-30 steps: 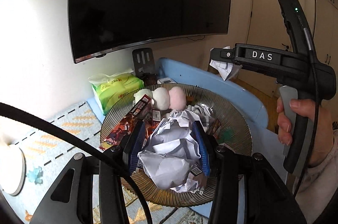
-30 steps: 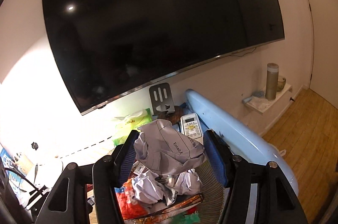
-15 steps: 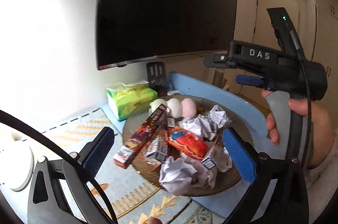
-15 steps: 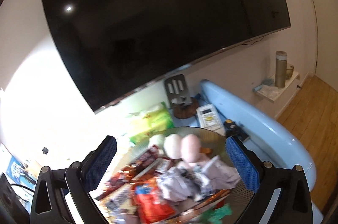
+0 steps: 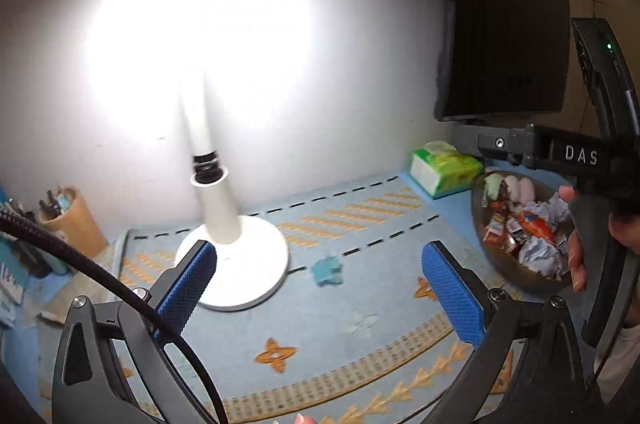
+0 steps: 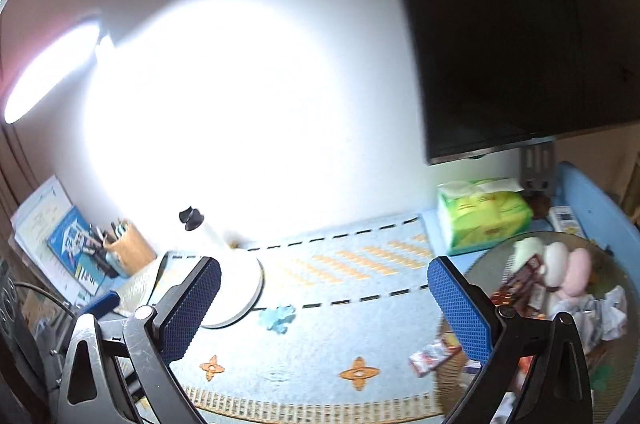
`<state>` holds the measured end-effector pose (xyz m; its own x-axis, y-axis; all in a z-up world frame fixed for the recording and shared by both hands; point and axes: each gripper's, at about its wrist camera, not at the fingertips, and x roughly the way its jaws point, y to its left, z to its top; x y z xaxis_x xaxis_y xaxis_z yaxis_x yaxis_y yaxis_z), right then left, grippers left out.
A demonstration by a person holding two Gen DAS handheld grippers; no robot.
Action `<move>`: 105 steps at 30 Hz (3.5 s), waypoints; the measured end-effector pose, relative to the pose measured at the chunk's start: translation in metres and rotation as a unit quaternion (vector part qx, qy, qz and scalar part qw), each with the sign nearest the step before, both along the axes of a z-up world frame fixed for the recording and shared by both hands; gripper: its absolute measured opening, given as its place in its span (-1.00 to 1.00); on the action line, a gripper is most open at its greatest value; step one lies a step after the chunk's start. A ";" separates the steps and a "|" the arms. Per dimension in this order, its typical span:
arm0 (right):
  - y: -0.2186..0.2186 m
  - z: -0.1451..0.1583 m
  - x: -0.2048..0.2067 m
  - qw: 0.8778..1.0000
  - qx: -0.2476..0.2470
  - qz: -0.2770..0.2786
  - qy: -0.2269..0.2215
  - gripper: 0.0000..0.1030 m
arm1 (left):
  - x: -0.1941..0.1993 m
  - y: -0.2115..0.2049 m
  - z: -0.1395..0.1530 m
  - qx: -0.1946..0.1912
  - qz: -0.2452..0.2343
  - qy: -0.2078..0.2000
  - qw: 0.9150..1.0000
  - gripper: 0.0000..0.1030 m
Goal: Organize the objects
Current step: 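Move both open grippers back over the desk, then grasp the blue star toy with the right gripper, then carry the blue star toy to the glass bowl and release, then move the open right gripper back over the cleared desk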
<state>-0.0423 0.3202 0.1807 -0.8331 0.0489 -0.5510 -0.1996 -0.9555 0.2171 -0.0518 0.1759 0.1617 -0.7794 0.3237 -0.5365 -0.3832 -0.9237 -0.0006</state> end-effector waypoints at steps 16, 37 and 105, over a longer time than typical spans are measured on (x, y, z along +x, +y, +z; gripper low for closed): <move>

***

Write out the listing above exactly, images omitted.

→ SOLUTION TO THIS PROBLEM:
-30 steps: 
-30 steps: 
-15 steps: 
-15 steps: 
+0 steps: 
+0 steps: 
`<state>` holds the measured end-effector pose (xyz m; its own x-axis, y-axis; all in a z-up world frame fixed for the recording and shared by both hands; point and axes: each gripper's, at about its wrist camera, not at the fingertips, and x roughly the way its jaws point, y to its left, z to its top; x y z xaxis_x xaxis_y xaxis_z yaxis_x yaxis_y yaxis_z), right then left, grippers left out.
A demonstration by a person holding two Gen DAS handheld grippers; no robot.
Action `<move>`: 105 steps at 30 Hz (3.5 s), waypoints; the measured end-effector pose, relative to the pose measured at the chunk's start: translation in metres and rotation as a unit quaternion (vector part qx, qy, qz and scalar part qw), each with the sign nearest the step before, both along the axes of a z-up world frame fixed for the recording and shared by both hands; gripper: its absolute measured opening, given as its place in its span (-1.00 to 1.00); on the action line, a gripper is most open at its greatest value; step one lies a step after the chunk's start. A ";" separates the steps and a "|" the arms. Per dimension in this order, its typical span:
arm0 (right):
  - y: -0.2186..0.2186 m
  - z: -0.1451..0.1583 m
  - x: -0.2048..0.2067 m
  - qw: 0.8778..1.0000
  - qx: -0.2476..0.2470
  - qz: -0.2770..0.2786
  - qy: -0.2269..0.2215
  - gripper: 0.0000..0.1030 m
arm1 (left):
  - x: -0.1941..0.1993 m
  - y: -0.2115..0.2049 m
  - z: -0.1395..0.1530 m
  - qx: -0.1946..0.1912
  - qz: -0.2452..0.2343
  - qy: -0.2078..0.2000
  - qw: 0.9150..1.0000
  - gripper: 0.0000..0.1030 m
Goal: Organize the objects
Current step: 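Move both open grippers back over the desk, then grasp the blue star toy with the right gripper, then carry the blue star toy to the glass bowl and release, then move the open right gripper back over the cleared desk
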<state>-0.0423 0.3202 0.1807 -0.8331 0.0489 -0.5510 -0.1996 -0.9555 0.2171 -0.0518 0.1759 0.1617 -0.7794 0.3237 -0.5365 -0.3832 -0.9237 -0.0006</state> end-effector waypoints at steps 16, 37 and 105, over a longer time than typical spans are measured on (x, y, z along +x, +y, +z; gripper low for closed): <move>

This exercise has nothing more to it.